This release updates Numba to use LLVM 3.6 and CUDA 7 for CUDA support. Following the platform deprecation in CUDA 7, Numba's CUDA feature is no longer supported on 32-bit platforms. The oldest supported version of Windows is Windows 7.

Improvements:

  • Issue 1203: Support indexing ndarray.flat
  • PR 1200: Migrate cgutils to llvmlite
  • PR 1190: Support more array methods: .transpose(), .T, .copy(), .reshape(), .view()
  • PR 1214: Simplify setup.py and avoid manual maintenance
  • PR 1217: Support datetime64 and timedelta64 constants
  • PR 1236: Reload environment variables when compiling
  • PR 1225: Various speed improvements in generated code
  • PR 1252: Support cmath module in CUDA
  • PR 1238: Use 32-byte aligned allocator to optimize for AVX
  • PR 1258: Support numpy.frombuffer()
  • PR 1274: Use TravisCI container infrastructure for lower wait time
  • PR 1279: Micro-optimize overload resolution in call dispatch
  • Issue 1248: Improve error message when return type unification fails

Fixes:

  • Issue 1131: Handling of negative zeros in np.conjugate() and np.arccos()
  • Issue 1188: Fix slow array return
  • Issue 1164: Avoid warnings from CUDA context at shutdown
  • Issue 1229: Respect the writeable flag in arrays
  • Issue 1244: Fix bug in refcount pruning pass
  • Issue 1251: Fix partial left-indexing of Fortran contiguous array
  • Issue 1264: Fix compilation error in array expression
  • Issue 1254: Fix error when yielding array objects
  • Issue 1276: Fix nested generator use

0.19.2


This release fixes the source distribution on pypi. The only change is in the setup.py file. We do not plan to provide a conda package as this release is essentially the same as 0.19.1 for conda users.

0.19.1


  • Issue 1196:

    • fix double-free segfault due to redundant variable deletion in the Numba IR (1195)
    • fix use-after-delete in array expression rewrite pass

0.19.0


This version introduces memory management in the Numba runtime, allowing to allocate new arrays inside Numba-compiled functions. There is also a rework of the ufunc infrastructure, and an optimization pass to collapse cascading array operations into a single efficient loop.

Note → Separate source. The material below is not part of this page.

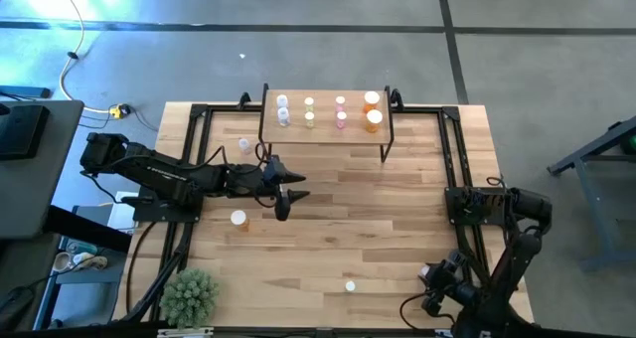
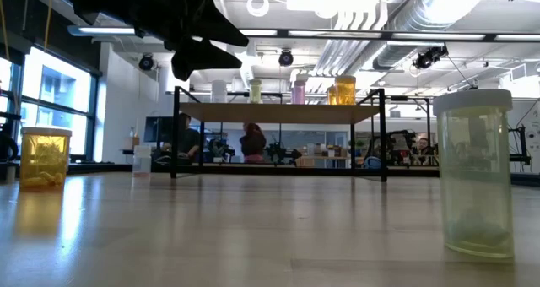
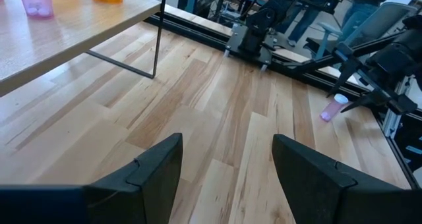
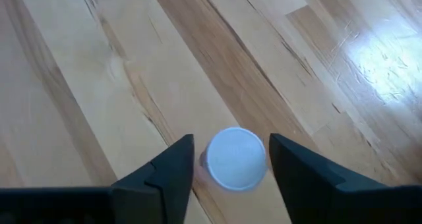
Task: Pick and place medicine bottles onto shelf by color
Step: Put the pink pill bottle on the shelf aligned with the pink bottle
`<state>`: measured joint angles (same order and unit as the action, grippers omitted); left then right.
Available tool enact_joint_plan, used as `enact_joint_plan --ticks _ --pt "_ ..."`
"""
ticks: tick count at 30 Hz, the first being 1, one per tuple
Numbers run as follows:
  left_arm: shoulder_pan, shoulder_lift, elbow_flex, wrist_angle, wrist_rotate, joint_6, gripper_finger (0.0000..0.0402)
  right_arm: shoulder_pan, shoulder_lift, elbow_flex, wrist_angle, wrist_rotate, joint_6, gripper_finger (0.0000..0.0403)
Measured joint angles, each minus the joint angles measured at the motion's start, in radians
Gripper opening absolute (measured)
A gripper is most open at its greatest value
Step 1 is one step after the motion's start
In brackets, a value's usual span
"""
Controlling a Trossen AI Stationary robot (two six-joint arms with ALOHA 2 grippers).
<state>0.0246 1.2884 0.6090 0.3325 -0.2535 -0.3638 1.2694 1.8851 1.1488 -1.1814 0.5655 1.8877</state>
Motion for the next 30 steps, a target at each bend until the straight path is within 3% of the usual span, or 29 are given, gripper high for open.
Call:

.. warning:: Support for Windows XP and Vista with all compiler targets and support for 32-bit platforms (Win/Mac/Linux) with the CUDA compiler target are deprecated. In the next release of Numba, the oldest version of Windows supported will be Windows 7. CPU compilation will remain supported on 32-bit Linux and Windows platforms.

Known issues:

  • There are some performance regressions in very short running nopython functions due to the additional overhead incurred by memory management. We will work to reduce this overhead in future releases.

Features:

  • Issue 1181: Add a Frequently Asked Questions section to the documentation.
  • Issue 1162: Support the cumsum() and cumprod() methods on Numpy arrays.
  • Issue 1152: Support the *args argument-passing style.
  • Issue 1147: Allow passing character sequences as arguments to JIT-compiled functions.
  • Issue 1110: Shortcut deforestation and loop fusion for array expressions.
  • Issue 1136: Support various Numpy array constructors, for example numpy.zeros() and numpy.zeros_like().
  • Issue 1127: Add a CUDA simulator running on the CPU, enabled with the NUMBA_ENABLE_CUDASIM environment variable.
  • Issue 1086: Allow calling standard Numpy ufuncs without an explicit output array from nopython functions.
  • Issue 1113: Support keyword arguments when calling numpy.empty() and related functions.
  • Issue 1108: Support the ctypes.data attribute of Numpy arrays.
  • Issue 1077: Memory management for array allocations in nopython mode.
  • Issue 1105: Support calling a ctypes function that takes ctypes.py_object parameters.
  • Issue 1084: Environment variable NUMBA_DISABLE_JIT disables compilation of jit functions, instead calling into the Python interpreter when called. This allows easier debugging of multiple jitted functions.
  • Issue 927: Allow gufuncs with no output array.
  • Issue 1097: Support comparisons between tuples.
  • Issue 1075: Numba-generated ufuncs can now be called from nopython functions.
  • Issue 1062: vectorize now allows omitting the signatures, and will compile the required specializations on the fly (like jit does).
  • Issue 1027: Support numpy.round().
  • Issue 1085: Allow returning a character sequence (as fetched from a structured array) from a JIT-compiled function.

Fixes:

  • Issue 1170: Ensure ndindex(), ndenumerate() and ndarray.flat work properly inside generators.
  • Issue 1151: Disallow unpacking of tuples with the wrong size.
  • Issue 1141: Specify install dependencies in setup.py.
  • Issue 1106: Loop-lifting would fail when the lifted loop does not produce any output values for the function tail.
  • Issue 1103: Fix mishandling of some inputs when a JIT-compiled function is called with multiple array layouts.
  • Issue 1089: Fix range() with large unsigned integers.
  • Issue 1088: Install entry-point scripts (numba, pycc) from the conda build recipe.
  • Issue 1081: Constant structured scalars now work properly.
  • Issue 1080: Fix automatic promotion of booleans to integers.

0.18.2


Bug fixes:

  • Issue 1073: Fixes missing template file for HTML annotation
  • Issue 1074: Fixes CUDA support on Windows machine due to NVVM API mismatch

0.18.1


Version 0.18.0 is not officially released.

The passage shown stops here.